Behavioral genetic studies of humans have associated variation in the DTNBP1 gene with schizophrenia and its cognitive deficit phenotypes. The protein coded for by DTNBP1, dysbindin, is expressed within forebrain glutamatergic neurons, where it interacts with proteins involved in vesicular trafficking and exocytosis. In order to further delineate the cellular, physiological and behavioral phenotypes associated with reduced dysbindin expression, we conducted studies in mice carrying a null mutation within the dtnbp1 gene. Dysbindin mutants exhibited impairments of spatial working memory as compared with wild-type controls; heterozygous mice exhibited intermediate levels of cognitive dysfunction.
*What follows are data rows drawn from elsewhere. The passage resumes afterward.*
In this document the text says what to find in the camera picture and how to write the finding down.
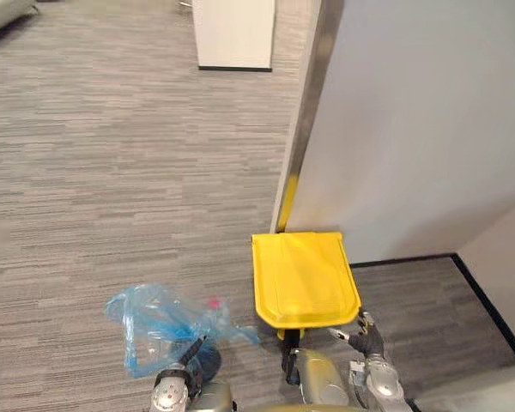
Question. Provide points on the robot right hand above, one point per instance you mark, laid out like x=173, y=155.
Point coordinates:
x=367, y=337

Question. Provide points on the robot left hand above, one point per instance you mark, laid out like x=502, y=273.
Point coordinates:
x=197, y=358

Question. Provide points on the blue translucent plastic rubbish bag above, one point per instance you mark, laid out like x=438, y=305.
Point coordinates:
x=154, y=315

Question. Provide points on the robot silver legs and torso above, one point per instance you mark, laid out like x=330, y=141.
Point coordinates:
x=313, y=377

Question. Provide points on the white cabinet with black base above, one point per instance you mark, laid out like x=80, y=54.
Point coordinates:
x=234, y=34

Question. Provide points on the grey sofa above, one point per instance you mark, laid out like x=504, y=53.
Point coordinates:
x=6, y=15
Deep layer pyramidal neurons recorded in the prefrontal cortex of mutant mice exhibited reductions in paired-pulse facilitation, and evoked and miniature excitatory post-synaptic currents, indicating a difference in the function of pre-synaptic glutamatergic terminals, as well as elevated spike thresholds. Taken together, these data indicate that dysbindin potently regulates excitatory transmission in prefrontal cortex, potentially through a pre-synaptic mechanism, and consequently modulates cognitive functions depending upon this brain region, providing new insights into the molecular mechanisms underlying cortical dysfunction in schizophrenia.